In 1958, Lydon played the role of Richard in Anne Jeffreys' and Robert Sterling's short-lived sitcom Love That Jill. Lydon appeared in guest roles on Crossroads, Casey Jones, The Life and Legend of Wyatt Earp, Wagon Train, Hennesey, The Twilight Zone, and Tales of the Texas Rangers, as Lt. Jared Evans in the 1958 episode "Warpath". A year later, he guest-starred on the television series Colt .45. Lydon played the role of Willy in the episode "Return to El Paso", with Paul Picerni cast as Jose. He also appeared in the premiere episode of the anthology series New Comedy Showcase in 1960.

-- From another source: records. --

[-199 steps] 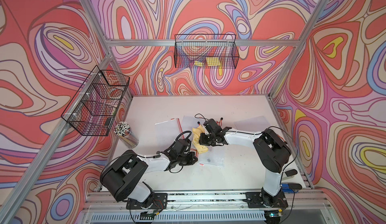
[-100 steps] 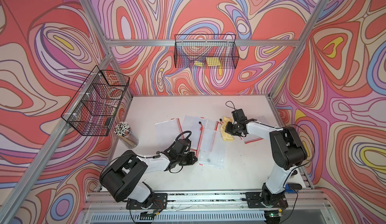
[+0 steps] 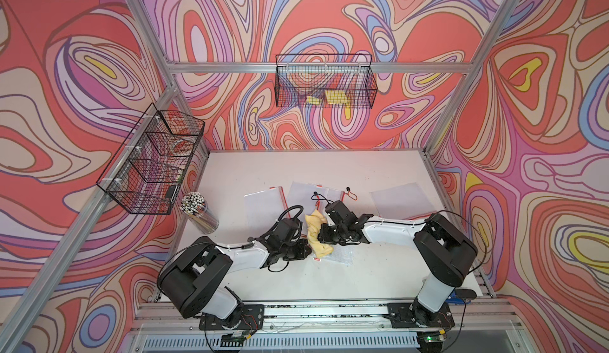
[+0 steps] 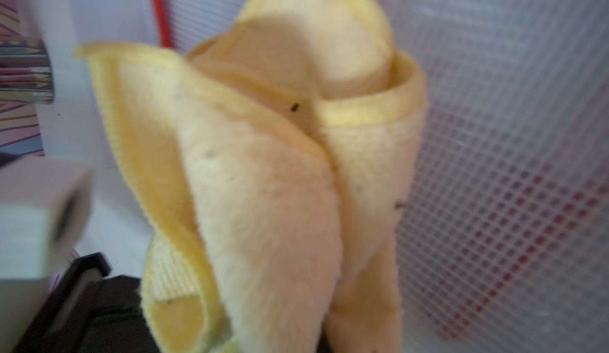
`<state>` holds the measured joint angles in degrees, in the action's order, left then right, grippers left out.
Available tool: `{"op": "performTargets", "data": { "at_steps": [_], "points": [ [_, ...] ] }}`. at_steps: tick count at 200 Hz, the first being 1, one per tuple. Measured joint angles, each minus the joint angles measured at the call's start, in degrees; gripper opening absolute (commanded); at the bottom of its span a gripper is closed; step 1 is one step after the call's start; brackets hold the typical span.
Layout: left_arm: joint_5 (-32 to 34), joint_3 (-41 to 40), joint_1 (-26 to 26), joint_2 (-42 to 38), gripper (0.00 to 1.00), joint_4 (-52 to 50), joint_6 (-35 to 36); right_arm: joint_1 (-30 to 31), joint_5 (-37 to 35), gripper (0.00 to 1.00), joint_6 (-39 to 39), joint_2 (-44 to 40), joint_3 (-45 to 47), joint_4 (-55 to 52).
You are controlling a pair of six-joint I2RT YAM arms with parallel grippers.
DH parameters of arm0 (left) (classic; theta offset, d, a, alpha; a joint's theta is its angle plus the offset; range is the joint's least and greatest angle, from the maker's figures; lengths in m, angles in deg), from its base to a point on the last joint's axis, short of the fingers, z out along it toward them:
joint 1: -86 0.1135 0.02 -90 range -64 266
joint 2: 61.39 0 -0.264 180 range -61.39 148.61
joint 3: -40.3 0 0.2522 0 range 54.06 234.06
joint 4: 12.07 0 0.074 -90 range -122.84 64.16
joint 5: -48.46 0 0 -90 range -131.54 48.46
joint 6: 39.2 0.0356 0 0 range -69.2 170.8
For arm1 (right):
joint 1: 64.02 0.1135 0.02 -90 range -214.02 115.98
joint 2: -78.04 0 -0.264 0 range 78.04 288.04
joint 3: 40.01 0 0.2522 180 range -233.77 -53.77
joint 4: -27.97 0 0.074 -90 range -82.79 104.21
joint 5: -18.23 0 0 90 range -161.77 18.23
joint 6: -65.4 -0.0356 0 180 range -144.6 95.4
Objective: Wipe the document bag
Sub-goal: Wipe the dirt from the document bag.
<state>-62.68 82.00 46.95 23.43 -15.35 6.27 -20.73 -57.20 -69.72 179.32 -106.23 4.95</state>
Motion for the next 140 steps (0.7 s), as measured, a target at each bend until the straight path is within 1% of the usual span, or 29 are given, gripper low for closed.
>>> {"op": "performTargets", "data": {
  "at_steps": [23, 37, 57, 81, 93, 105, 116, 125, 140],
  "points": [
    [0.81, 0.44, -0.02, -0.24, 0.0, -1.09, 0.63, -0.92, 0.35, 0.0, -0.98, 0.07, 0.55, 1.11],
    [1.29, 0.44, -0.02, -0.98, 0.0, -1.7, 0.98, -2.36, 0.0, 0.0, -0.76, -1.46, 2.21, 0.96],
    [1.97, 0.46, -0.04, -2.47, 0.0, -2.23, 1.27, -8.85, -0.2, 0.0, 0.61, -6.49, 6.4, -0.46],
    [3.02, 0.35, -0.02, -3.89, 0.0, -4.09, 1.44, -20.35, -3.3, 0.0, 2.99, -12.55, 11.02, -6.27],
    [3.3, 0.28, -0.02, -3.96, 0.0, -4.55, 1.44, -22.67, -4.79, 0.0, 3.89, -14.97, 11.76, -9.35],
    [3.45, 0.07, -0.02, -3.91, 0.0, -4.81, 1.42, -22.43, -4.63, 0.0, 4.11, -16.57, 11.91, -11.17],
    [3.48, 0.02, 0.0, -3.65, 0.0, -4.79, 1.42, -20.09, -4.59, 0.0, 3.74, -17.59, 11.8, -11.43],
    [3.5, 0.02, 0.0, -3.26, 0.0, -4.74, 1.42, -16.72, -4.79, 0.0, 3.1, -17.73, 11.08, -11.8],
    [3.43, 0.02, 0.0, -2.67, 0.0, -4.68, 1.38, -8.33, -5.6, 0.0, 1.68, -16.33, 8.09, -12.15]
  ]
}}
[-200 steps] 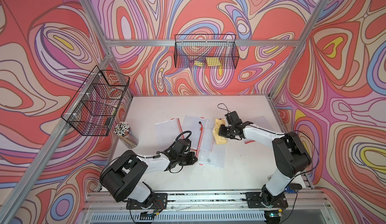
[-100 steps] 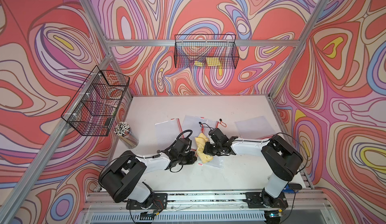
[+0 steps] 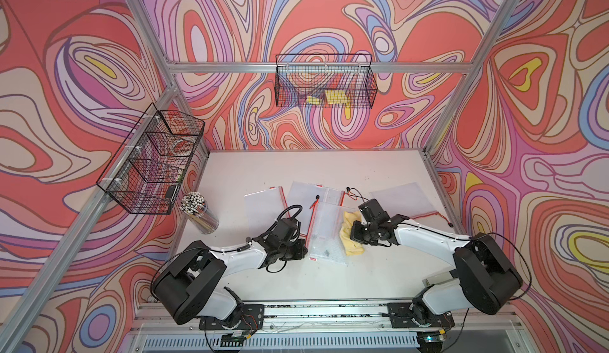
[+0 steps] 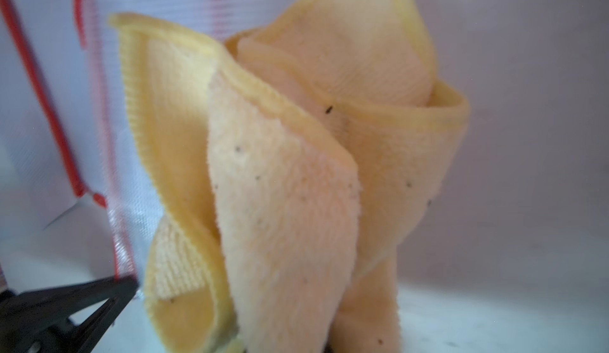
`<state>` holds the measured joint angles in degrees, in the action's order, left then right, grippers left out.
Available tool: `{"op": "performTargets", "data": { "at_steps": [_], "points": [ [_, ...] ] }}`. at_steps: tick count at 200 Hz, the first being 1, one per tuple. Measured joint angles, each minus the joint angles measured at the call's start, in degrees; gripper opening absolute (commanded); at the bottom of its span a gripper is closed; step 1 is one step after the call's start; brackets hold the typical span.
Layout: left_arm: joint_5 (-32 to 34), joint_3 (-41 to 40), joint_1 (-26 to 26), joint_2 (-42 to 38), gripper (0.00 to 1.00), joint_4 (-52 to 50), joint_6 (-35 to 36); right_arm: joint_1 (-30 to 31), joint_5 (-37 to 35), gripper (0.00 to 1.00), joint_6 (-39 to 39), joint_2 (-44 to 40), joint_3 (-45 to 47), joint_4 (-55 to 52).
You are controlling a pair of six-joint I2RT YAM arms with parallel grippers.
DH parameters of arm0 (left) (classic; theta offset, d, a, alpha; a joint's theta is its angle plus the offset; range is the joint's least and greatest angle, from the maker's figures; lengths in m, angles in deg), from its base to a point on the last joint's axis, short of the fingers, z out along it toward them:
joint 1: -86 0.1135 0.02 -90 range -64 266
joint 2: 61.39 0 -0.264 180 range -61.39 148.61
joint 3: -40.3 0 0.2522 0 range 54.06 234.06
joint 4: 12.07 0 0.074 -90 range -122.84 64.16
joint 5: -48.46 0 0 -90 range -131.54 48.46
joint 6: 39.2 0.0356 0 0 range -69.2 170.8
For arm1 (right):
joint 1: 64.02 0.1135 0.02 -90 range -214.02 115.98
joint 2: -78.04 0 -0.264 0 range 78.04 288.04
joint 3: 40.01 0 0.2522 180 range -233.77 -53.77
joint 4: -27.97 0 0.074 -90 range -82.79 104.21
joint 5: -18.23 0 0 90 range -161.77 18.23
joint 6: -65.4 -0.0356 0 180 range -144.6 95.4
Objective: Wipe the document bag
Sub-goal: Wipe the dirt from the document bag.
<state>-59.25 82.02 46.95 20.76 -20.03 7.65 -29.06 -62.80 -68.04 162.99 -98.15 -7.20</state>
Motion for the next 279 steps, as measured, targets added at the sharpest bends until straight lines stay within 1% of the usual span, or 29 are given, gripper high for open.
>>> {"op": "performTargets", "data": {
  "at_steps": [13, 25, 39, 53, 64, 84, 111, 123, 150, 163, 177, 191, 210, 238, 249, 263, 279],
  "points": [
    [0.02, 0.02, 0.0, 0.02, 0.0, 0.02, -0.07, 6.47, 0.04, 0.0, -1.44, 2.6, -3.34, 1.31],
    [0.0, 0.02, 0.0, 0.02, 0.0, 0.02, -0.13, 10.6, 0.5, 0.0, -2.93, 5.25, -5.09, 3.87],
    [0.02, 0.02, 0.0, 0.02, 0.0, 0.02, -0.13, 13.29, 1.27, 0.0, -4.59, 8.52, -5.53, 6.38],
    [0.02, 0.02, 0.0, 0.02, 0.0, 0.0, -0.13, 14.16, 1.53, 0.0, -6.25, 11.74, -5.29, 7.45],
    [0.02, 0.02, -0.02, 0.02, 0.0, -0.04, -0.11, 14.16, 1.75, 0.0, -7.34, 12.39, -4.98, 8.63],
    [0.0, 0.13, -0.02, 0.02, 0.0, -0.02, -0.11, 14.25, 0.13, 0.0, -8.79, 11.5, -4.26, 8.55],
    [0.0, 0.13, -0.11, 0.02, 0.0, -0.07, -0.07, 13.55, -5.81, 0.0, -9.18, 7.54, -3.45, 2.8],
    [0.07, 0.13, -0.11, 0.02, 0.0, -0.2, 0.04, 11.72, -8.57, 0.0, -8.96, 4.98, -2.05, -0.87],
    [0.04, 0.15, -0.11, 0.07, 0.0, -0.22, 0.04, 4.02, -13.4, 0.0, -7.23, -0.44, 2.32, -8.5],
    [0.0, 0.17, -0.11, 0.13, 0.0, -0.17, 0.04, 2.19, -16.06, 0.0, -6.47, -2.01, 2.51, -11.87],
    [-0.04, 0.22, -0.11, 0.24, 0.0, -0.07, 0.04, 2.89, -18.29, 0.0, -5.92, -2.32, 1.29, -14.88],
    [-0.24, 0.44, -0.11, 0.61, 0.0, 0.07, 0.04, 5.77, -20.26, 0.0, -5.88, -1.64, -1.6, -17.16],
    [-0.37, 0.57, -0.11, 0.96, 0.0, 0.46, 0.02, 11.08, -22.47, 0.0, -6.19, 1.97, -8.44, -18.49],
    [-0.44, 0.57, -0.11, 0.98, 0.0, 0.57, 0.02, 17.25, -25.7, 0.0, -6.75, 11.93, -18.32, -18.36],
    [-0.42, 0.57, -0.11, 0.98, 0.0, 0.55, 0.04, 18.75, -25.88, 0.0, -7.04, 15.58, -20.04, -17.7],
    [-0.39, 0.57, -0.11, 0.98, 0.0, 0.5, 0.04, 19.82, -25.53, 0.0, -7.45, 19.04, -20.13, -16.28],
    [-0.28, 0.59, -0.04, 0.9, 0.0, 0.35, 0.04, 19.96, -25.42, 0.0, -8.15, 19.54, -19.65, -14.86]
  ]
}}
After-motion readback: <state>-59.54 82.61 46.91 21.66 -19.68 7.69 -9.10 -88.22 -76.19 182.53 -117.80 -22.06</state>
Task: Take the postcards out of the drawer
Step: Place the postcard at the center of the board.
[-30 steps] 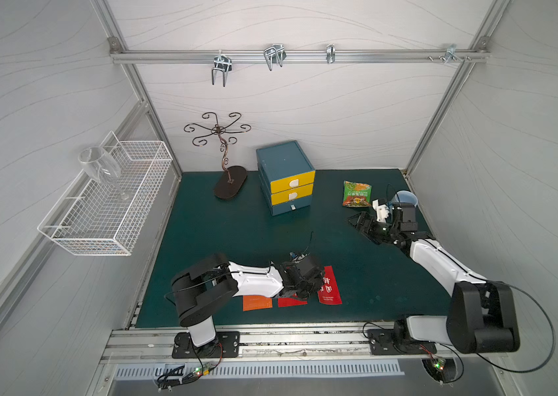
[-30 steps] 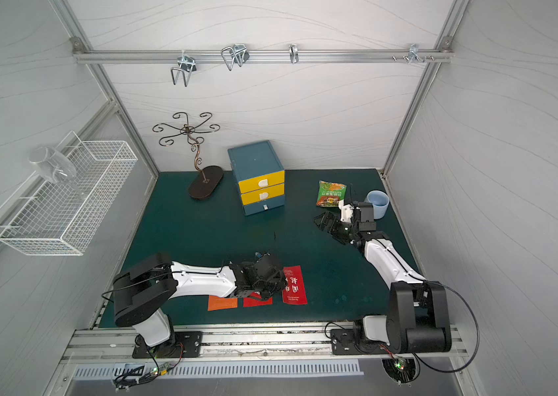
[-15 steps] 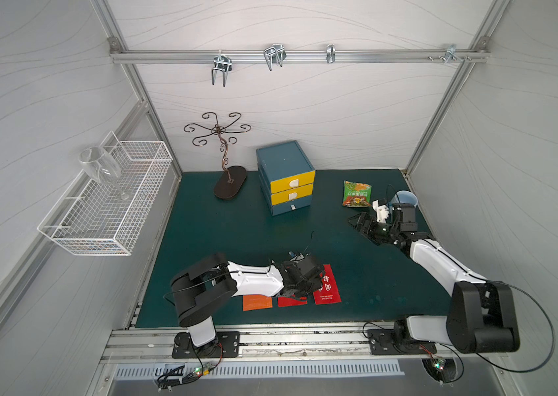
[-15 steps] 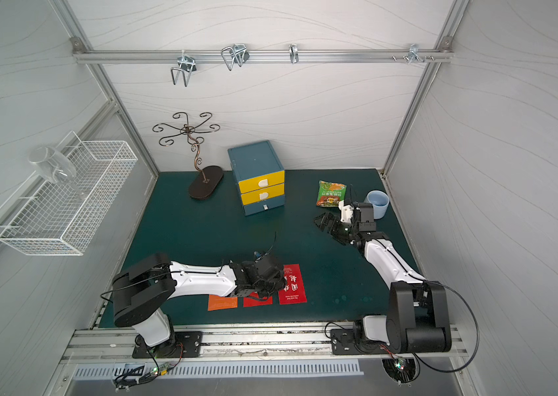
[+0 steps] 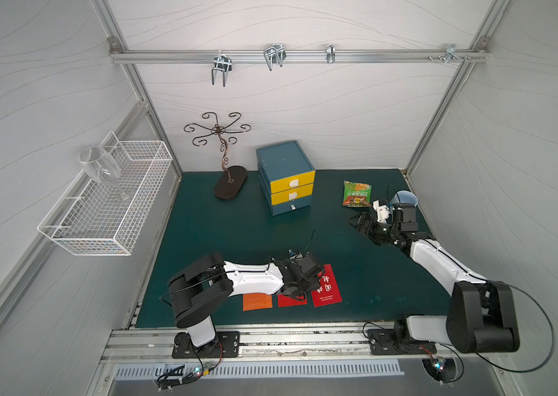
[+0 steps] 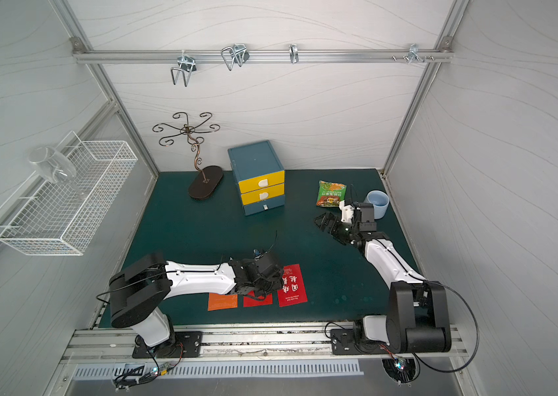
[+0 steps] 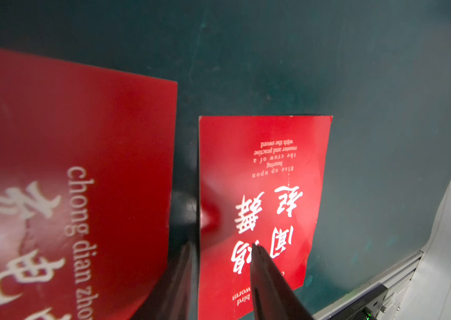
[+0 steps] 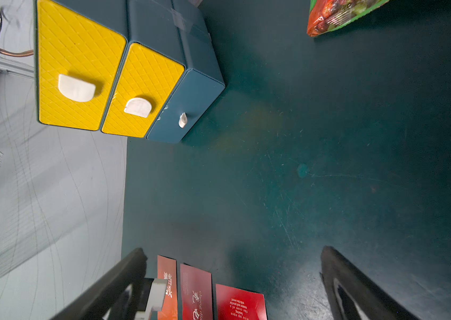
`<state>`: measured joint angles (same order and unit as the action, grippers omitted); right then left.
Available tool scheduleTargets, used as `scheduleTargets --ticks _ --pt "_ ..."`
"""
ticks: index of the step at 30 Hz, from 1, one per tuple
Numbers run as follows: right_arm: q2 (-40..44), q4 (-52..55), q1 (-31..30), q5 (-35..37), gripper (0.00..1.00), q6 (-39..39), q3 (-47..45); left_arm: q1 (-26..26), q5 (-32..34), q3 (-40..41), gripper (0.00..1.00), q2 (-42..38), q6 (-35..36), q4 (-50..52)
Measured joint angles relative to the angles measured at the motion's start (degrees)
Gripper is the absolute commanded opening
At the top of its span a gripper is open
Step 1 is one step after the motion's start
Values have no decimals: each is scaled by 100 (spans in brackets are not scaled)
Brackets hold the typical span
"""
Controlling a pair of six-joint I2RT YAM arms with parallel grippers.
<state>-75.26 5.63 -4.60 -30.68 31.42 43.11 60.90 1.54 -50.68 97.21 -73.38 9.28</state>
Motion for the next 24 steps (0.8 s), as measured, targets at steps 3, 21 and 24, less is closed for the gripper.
scheduleTargets --ticks 3,21,24 --pt "0 7 15 4 99 -2 0 -70 2 -46 40 0 122 61" --pt "-68 50 72 46 99 -94 -33 -481 -234 -332 40 275 485 109" --pt "-76 50 79 63 99 -101 -33 -485 -264 -337 40 297 487 81"
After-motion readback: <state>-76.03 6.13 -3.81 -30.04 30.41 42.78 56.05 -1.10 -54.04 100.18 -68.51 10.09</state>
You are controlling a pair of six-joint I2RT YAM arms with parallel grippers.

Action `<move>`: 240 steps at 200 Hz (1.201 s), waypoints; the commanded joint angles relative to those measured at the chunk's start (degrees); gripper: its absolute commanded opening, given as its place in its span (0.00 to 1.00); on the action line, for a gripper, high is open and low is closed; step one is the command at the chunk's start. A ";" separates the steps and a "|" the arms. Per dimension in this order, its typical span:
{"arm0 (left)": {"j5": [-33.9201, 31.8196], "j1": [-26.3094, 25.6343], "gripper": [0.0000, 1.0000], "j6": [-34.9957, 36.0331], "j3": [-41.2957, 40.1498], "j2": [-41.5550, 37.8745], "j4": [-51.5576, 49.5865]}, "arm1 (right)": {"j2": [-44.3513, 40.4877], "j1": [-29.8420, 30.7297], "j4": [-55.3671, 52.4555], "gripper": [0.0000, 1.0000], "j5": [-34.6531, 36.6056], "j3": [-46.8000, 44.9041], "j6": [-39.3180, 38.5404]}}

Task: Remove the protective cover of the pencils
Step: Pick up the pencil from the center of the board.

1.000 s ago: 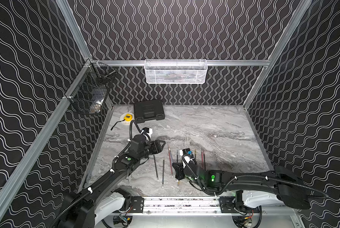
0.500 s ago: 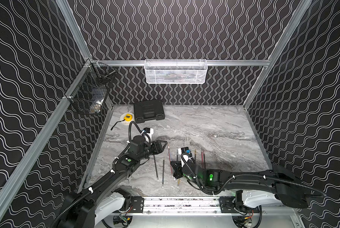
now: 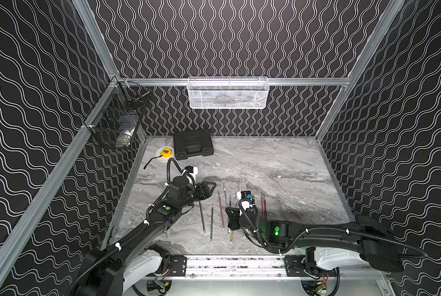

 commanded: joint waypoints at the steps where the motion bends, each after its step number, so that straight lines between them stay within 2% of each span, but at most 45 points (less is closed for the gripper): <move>1: 2.06 0.02 0.61 -1.09 -0.54 0.26 3.58 | 2.06 -0.05 -0.03 0.00 -0.22 1.62 0.86; 76: 4.21 0.02 0.62 -1.13 -0.91 1.44 5.93 | 7.88 0.03 0.09 0.00 -4.97 8.24 -2.56; 143: 3.22 -0.01 0.35 -1.25 -0.91 1.32 5.14 | 9.75 0.02 2.34 0.00 -8.15 8.61 -3.99; 195: 2.47 0.01 0.22 -1.80 -0.74 1.32 4.24 | 9.65 0.34 3.51 0.00 -9.63 8.36 -5.33; 240: 2.19 0.04 0.18 -1.69 -0.47 1.53 3.73 | 9.49 0.40 3.16 0.00 -9.10 8.63 -5.44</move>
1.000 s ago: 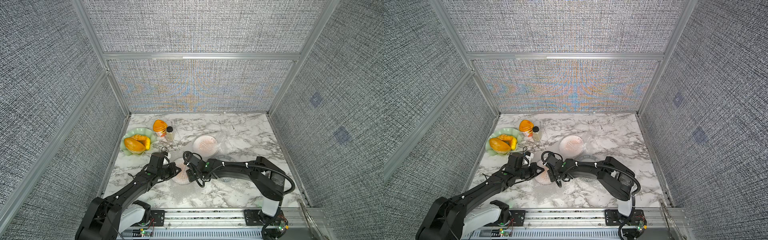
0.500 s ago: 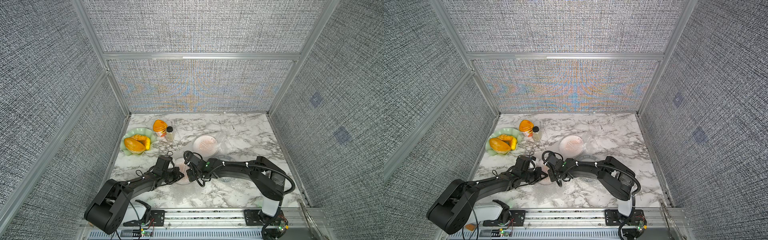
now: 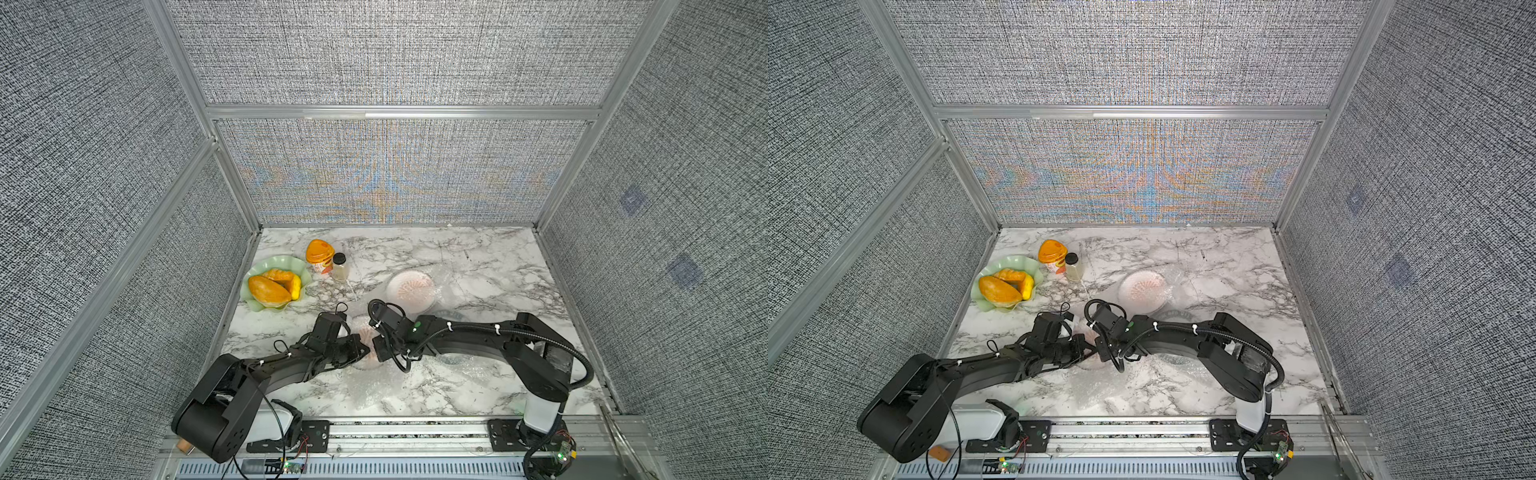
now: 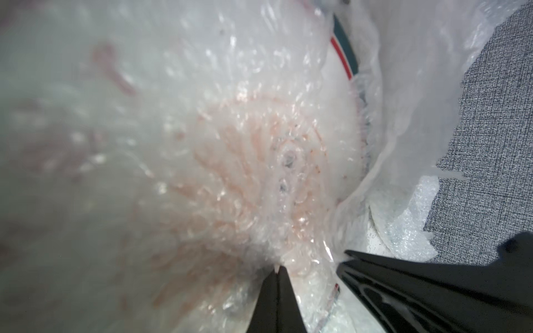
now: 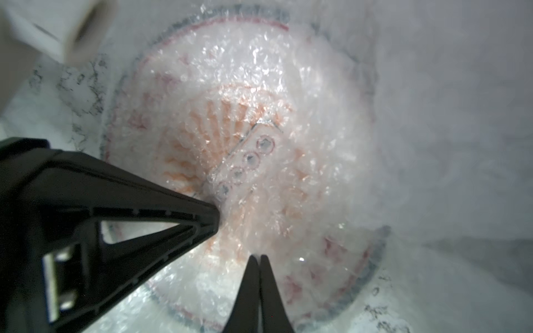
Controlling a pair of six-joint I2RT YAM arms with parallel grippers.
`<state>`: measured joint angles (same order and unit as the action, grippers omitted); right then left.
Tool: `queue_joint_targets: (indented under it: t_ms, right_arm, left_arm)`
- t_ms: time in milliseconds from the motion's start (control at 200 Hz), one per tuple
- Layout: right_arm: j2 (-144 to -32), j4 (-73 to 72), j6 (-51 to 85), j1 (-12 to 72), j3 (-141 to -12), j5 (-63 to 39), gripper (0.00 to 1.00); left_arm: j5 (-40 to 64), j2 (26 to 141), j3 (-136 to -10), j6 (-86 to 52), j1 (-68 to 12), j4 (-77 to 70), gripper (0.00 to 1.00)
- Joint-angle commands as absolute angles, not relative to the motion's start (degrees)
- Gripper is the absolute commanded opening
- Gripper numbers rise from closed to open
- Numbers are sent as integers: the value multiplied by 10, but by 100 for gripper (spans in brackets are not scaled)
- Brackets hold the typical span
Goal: Unpack dinner plates from bubble wrap
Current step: Unwrap the bubble wrap at the center of the board.
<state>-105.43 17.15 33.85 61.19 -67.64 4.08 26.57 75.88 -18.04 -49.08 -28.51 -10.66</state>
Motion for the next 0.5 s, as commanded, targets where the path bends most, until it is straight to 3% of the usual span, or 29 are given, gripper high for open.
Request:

After working increasingly in television in the 1950s, he turned to production and helped to create the detective series 77 Sunset Strip, as well as the sitcom M*A*S*H. He also produced the television adaptation of the film Mister Roberts in 1966 and Roll Out in 1973–1974. Lydon played Captain Henry Aldrich (a reference to his Aldrich movie series) on the latter show.

In 1963, Lydon worked on the Western series Temple Houston on the fall schedule. On orders from studio boss Jack Webb, episodes were put together in two or three days each, something previously thought impossible in television production. Work began on August 7, 1963, with the initial airing set for September 19. Lydon recalls that Webb told the staff: "Fellas, I just sold Temple Houston. We gotta be on the air in four weeks, we can't use the pilot, we have no scripts, no nothing—do it!"

During the 1970s & 1980s, Lydon continued to act on television, with roles on episodes of Gunsmoke, Lou Grant, Simon & Simon, and St. Elsewhere.

==Personal life==
Lydon married Patricia Pernetti in 1945. The union was dissolved after a brief period. He was married to Betty Lou Nedell from 1952 until her death in January 2022. They had two daughters and two granddaughters.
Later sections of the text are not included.